■ Records from a data source:
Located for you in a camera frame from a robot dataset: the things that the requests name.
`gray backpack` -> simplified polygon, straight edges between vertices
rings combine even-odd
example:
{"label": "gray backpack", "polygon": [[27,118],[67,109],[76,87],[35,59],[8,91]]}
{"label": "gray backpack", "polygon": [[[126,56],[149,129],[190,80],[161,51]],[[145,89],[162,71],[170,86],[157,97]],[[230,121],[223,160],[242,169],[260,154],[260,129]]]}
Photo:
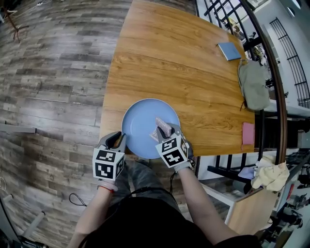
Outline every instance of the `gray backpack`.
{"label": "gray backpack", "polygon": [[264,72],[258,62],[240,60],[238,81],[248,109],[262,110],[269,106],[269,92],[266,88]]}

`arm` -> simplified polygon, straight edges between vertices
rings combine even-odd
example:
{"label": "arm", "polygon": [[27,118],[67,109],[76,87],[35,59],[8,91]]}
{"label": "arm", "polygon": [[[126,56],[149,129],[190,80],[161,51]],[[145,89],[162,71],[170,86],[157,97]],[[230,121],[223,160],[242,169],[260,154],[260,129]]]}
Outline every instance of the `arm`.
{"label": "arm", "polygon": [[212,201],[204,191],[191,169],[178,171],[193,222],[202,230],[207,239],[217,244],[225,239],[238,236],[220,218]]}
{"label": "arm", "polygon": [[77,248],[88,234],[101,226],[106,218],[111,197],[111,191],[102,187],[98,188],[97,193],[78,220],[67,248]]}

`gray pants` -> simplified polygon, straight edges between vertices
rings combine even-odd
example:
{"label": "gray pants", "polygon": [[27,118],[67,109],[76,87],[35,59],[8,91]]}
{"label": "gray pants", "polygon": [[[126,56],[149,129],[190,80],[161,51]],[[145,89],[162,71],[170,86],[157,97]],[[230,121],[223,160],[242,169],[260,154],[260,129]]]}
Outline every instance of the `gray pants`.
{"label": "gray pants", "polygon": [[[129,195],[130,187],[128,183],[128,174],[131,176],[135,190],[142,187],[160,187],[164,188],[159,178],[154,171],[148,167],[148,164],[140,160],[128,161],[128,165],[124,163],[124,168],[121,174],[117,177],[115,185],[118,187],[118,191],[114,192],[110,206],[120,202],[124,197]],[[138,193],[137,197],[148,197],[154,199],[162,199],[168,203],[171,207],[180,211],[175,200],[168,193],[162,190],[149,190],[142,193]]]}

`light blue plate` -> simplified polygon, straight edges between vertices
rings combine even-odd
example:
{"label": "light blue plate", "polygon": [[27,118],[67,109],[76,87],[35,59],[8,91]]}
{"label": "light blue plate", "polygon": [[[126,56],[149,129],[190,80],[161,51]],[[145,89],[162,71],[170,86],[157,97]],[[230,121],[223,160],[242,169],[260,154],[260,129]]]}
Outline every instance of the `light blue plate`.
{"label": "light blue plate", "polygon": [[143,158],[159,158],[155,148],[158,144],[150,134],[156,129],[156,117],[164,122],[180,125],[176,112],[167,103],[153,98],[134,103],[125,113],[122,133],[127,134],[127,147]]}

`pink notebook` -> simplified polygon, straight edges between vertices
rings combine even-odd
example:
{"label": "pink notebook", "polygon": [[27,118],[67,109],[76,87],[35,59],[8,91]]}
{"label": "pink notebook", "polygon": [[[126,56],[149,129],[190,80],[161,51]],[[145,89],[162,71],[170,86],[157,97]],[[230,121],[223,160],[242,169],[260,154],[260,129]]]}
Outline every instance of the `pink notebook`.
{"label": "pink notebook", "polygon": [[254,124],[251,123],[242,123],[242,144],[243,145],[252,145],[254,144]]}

■ What is being asked: State only how many lines above hold the string "straight".

■ Task answer: 5